Liyang Gao, Xi’an Jiaotong University
Zhongshan Yue, Xi’an Jiaotong University
Ming Wen, University of Utah
Shuzhuo Li, Xi'an Jiaotong University
Over the past few decades, China has been experiencing great demographic changes in fertility and internal migration. In this paper, we focus on the relationship between rural-urban migrants’ acculturation and their fertility behavior. The present study considers the acculturation of rural-urban migrants as a multidimensional and bicultural process. Based on a multidimensional and bidirectional framework of acculturation, using data from a Guangzhou survey of rural-urban migrants in 2015–2016 and the method of latent class analysis (LCA), four categories of acculturation of rural-urban migrants are identified, including two subtypes of integration and two subtypes of separation.

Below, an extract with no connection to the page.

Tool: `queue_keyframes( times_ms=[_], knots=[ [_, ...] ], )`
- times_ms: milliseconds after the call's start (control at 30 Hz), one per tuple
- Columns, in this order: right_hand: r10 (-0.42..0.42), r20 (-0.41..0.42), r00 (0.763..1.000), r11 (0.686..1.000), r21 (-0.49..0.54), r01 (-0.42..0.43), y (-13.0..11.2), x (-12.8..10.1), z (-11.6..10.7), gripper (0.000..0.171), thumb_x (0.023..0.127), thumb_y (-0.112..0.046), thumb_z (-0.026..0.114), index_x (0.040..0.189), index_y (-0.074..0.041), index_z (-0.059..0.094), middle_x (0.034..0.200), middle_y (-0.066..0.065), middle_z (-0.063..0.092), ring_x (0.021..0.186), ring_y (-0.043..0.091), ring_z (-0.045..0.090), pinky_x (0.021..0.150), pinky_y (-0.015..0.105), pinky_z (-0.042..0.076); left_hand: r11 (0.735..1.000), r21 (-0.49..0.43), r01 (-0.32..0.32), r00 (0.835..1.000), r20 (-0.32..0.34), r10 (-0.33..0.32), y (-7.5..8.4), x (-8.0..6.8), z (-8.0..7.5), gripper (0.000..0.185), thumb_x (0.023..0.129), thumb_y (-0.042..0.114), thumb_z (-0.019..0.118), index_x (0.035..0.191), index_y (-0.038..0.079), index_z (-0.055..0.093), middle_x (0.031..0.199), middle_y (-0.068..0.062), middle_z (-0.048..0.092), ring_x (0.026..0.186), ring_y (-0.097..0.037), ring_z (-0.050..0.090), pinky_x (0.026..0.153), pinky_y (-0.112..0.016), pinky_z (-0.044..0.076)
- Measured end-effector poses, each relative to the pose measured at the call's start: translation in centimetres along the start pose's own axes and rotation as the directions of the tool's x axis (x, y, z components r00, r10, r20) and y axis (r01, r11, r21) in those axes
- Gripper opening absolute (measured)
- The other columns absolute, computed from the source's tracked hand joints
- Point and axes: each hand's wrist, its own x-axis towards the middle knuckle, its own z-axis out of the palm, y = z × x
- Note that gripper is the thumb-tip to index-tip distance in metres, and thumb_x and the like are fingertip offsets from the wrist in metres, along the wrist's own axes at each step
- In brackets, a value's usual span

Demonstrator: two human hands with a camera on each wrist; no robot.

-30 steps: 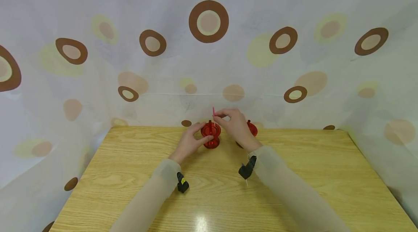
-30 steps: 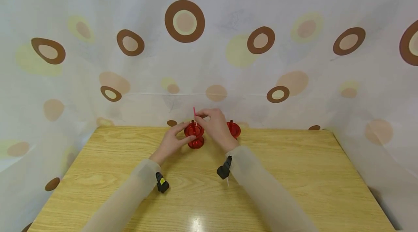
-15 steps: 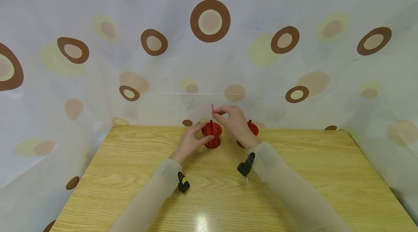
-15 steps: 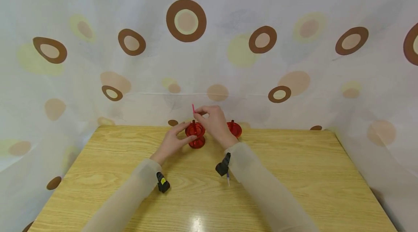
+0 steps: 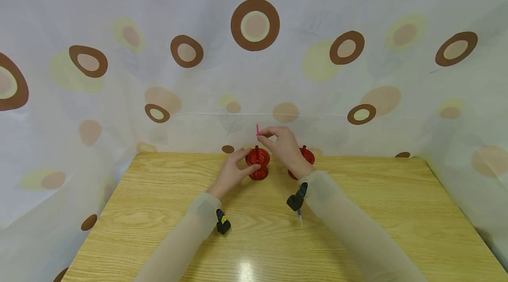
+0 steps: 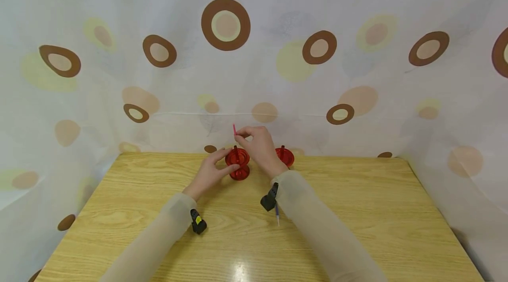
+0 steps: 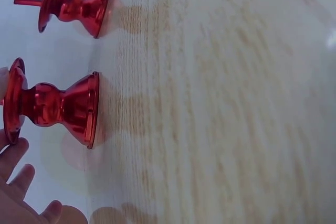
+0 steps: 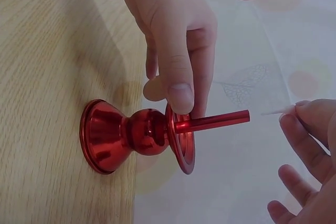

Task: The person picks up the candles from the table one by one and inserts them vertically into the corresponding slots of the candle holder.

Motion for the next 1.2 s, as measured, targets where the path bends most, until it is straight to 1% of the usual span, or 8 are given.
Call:
queue_keyframes(
  times_ms=[300, 567, 867, 1100, 1200],
  knots=[
    [-0.016, -0.012, 1.0, 1.0, -0.001, 0.016, 0.1, 0.2, 0.4, 0.015, 0.099, -0.015, 0.072, 0.107, -0.005, 0.08, 0.106, 0.011, 0.078, 0.11, 0.03, 0.066, 0.099, 0.056, 0.051, 1.0, 0.002, 0.001, 1.0, -0.003, -0.001, 0.2, 0.0, 0.0, 0.066, 0.095, 0.034, 0.079, 0.151, 0.009, 0.056, 0.155, -0.01, 0.053, 0.152, -0.036, 0.036, 0.122, -0.058, 0.028],
    [-0.022, -0.001, 1.0, 1.0, -0.012, 0.022, 0.3, 0.5, 0.5, 0.02, 0.1, -0.017, 0.071, 0.11, -0.001, 0.079, 0.105, 0.011, 0.077, 0.109, 0.03, 0.065, 0.099, 0.054, 0.052, 1.0, 0.008, -0.009, 1.0, 0.003, 0.009, 0.1, 0.1, -0.1, 0.066, 0.095, 0.033, 0.079, 0.152, 0.008, 0.055, 0.156, -0.011, 0.053, 0.152, -0.036, 0.035, 0.122, -0.058, 0.029],
    [0.001, 0.005, 1.0, 1.0, -0.016, -0.001, 0.9, 0.7, 1.0, 0.02, 0.1, -0.017, 0.071, 0.11, -0.002, 0.08, 0.107, 0.01, 0.077, 0.112, 0.03, 0.064, 0.099, 0.052, 0.051, 1.0, 0.014, -0.005, 1.0, 0.007, 0.005, 0.1, 0.2, -0.2, 0.066, 0.095, 0.033, 0.079, 0.152, 0.008, 0.055, 0.156, -0.011, 0.052, 0.153, -0.035, 0.034, 0.123, -0.058, 0.028],
    [-0.004, 0.012, 1.0, 1.0, 0.012, 0.004, 1.3, 0.8, 1.2, 0.018, 0.1, -0.014, 0.072, 0.107, 0.0, 0.08, 0.105, 0.012, 0.078, 0.107, 0.031, 0.066, 0.1, 0.058, 0.051, 1.0, 0.009, -0.02, 1.0, 0.008, 0.02, -0.2, 0.3, -0.2, 0.065, 0.095, 0.032, 0.079, 0.15, 0.007, 0.056, 0.155, -0.012, 0.053, 0.152, -0.037, 0.034, 0.123, -0.058, 0.028],
    [-0.009, 0.014, 1.0, 1.0, 0.006, 0.008, 1.4, 0.7, 1.2, 0.018, 0.1, -0.015, 0.072, 0.107, 0.0, 0.08, 0.105, 0.012, 0.078, 0.107, 0.031, 0.066, 0.099, 0.057, 0.051, 1.0, 0.006, -0.028, 1.0, 0.01, 0.027, -0.2, 0.3, -0.2, 0.065, 0.095, 0.032, 0.079, 0.15, 0.007, 0.056, 0.154, -0.012, 0.054, 0.152, -0.037, 0.035, 0.123, -0.058, 0.028]
  ],
)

Our findings show that acculturation plays a significant role in fertility behaviors of rural-urban migrants. In comparison to migrants in integration-potential separation group, migrants in the urban-oriented integration group are less likely to have two or more children, and individuals in marginalization-risk separation group are more likely to have a boy as their second child. Fertility behaviors of rural-urban migrants are simultaneously influenced by both urban and rural cultures. On one hand, urban culture helps weaken migrants’ son preferences. On the other hand, the maintenance of rural culture substantially increases migrants’ likelihood of having two or more children.